Health & Medical Heart Diseases

Is HRT Really Safe Again?

Updated June 08, 2015.

By DrRich

Over the past several years, hormone replacement therapy (HRT) for menopausal women has all but died out. Extremely popular for years, HRT was stopped in its tracks in 2002 after major clinical trials (most prominently the Women's Health Initiative - WHI - study, and the Heart Estrogen/Progestin Replacement Study) showed that HRT not only failed to delay cardiovascular disease, but also led to an increased risk of cardiac events.

The consensus of expert opinion rapidly changed from "All women should get HRT," to "No women should get HRT."

In 2004, however, a meta-analysis of several randomized trials confused the picture by suggesting that, in women who were under the age of 60 when HRT was started, a reduction in mortality may have occurred with HRT.

And now, in a new analysis of data from the WHI study published this month in the New England Journal of Medicine, investigators report that women who started estrogen at an earlier age (under age 60) had a significantly reduced coronary artery calcium score than women of the same age who were treated with placebo. (A lower calcium score correlates with a lower risk of heart attack.)

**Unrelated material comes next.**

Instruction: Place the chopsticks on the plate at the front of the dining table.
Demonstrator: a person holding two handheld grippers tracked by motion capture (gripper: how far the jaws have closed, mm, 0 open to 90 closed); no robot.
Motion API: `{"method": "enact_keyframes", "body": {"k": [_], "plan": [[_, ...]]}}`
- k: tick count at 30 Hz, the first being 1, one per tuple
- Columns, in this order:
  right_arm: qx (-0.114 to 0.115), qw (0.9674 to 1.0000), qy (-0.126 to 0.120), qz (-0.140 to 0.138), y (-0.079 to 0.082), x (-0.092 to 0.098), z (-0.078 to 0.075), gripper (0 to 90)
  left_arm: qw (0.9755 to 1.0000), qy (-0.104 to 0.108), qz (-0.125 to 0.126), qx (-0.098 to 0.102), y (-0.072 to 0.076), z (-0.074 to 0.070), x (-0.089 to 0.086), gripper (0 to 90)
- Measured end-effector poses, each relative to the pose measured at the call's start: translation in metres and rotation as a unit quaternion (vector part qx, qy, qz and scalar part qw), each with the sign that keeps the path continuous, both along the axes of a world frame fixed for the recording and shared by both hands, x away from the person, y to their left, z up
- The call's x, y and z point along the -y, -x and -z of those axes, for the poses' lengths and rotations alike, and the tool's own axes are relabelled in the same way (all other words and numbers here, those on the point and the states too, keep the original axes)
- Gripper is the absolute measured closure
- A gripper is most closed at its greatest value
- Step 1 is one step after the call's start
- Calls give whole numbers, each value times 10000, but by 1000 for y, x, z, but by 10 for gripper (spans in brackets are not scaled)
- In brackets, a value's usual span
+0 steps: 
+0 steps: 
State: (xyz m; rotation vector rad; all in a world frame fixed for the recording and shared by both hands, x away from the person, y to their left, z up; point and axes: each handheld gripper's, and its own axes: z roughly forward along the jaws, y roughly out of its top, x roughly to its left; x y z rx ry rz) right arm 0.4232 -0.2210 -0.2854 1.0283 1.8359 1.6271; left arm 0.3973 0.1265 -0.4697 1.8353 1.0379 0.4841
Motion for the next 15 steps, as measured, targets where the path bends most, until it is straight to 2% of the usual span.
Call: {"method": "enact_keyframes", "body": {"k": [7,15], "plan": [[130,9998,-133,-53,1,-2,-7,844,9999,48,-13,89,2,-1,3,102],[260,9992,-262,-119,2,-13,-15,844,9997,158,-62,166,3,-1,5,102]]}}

This new finding has re-energized some proponents of HRT, who are now pronouncing HRT to be "cardio-protective" in younger post-menopausal women. They theorize that while HRT clearly increases cardiac risk in older women, the effect of HRT on the heart may be related to the age at which women begin taking it, and that women who begin taking HRT early in menopause can enjoy not only the known benefits of HRT, but also a reduced incidence of heart disease.

This theory, while plausible, is far from proven. Another theory that would equally fit all the available data is that HRT, while improving calcium scores, may have some other effect on blood vessels that makes plaque rupture (and thus heart attacks) more likely.

Furthermore, it is also being theorized that the sharp reduction in HRT usage over the past five explains the equally sharp reduction in breast cancer that has been seen over that time period.

DrRich comments:

Unfortunately, the HRT story just keeps getting more complicated. It seems evident that HRT is safer (from a cardiovascular standpoint) in younger women than in older women, but it is unknown a) whether that relative safety persists with long term use; b) whether that relative saftey translates to an overall reduction of risk, or simply to a lesser elevation of risk; and c) whether reinstituting HRT in large numbers of younger postmenopausal women would be associated with a rebound in the incidence of breast cancer.

The most judicious path at this time would be to limit HRT to younger postmenopausal women for short periods of time, and then only to treat severe menopausal symptoms; that is, NOT to use it chronically, or in the attempt to reduce heart disease. Plenty of other effective methods of cardiac risk reduction are available for women.

Sources:

Manson JE, Allison MA, Rossouw JE, et al. Estrogen therapy and coronary-artery calcification. New Engl J Med 2007; 356: 2591-2602.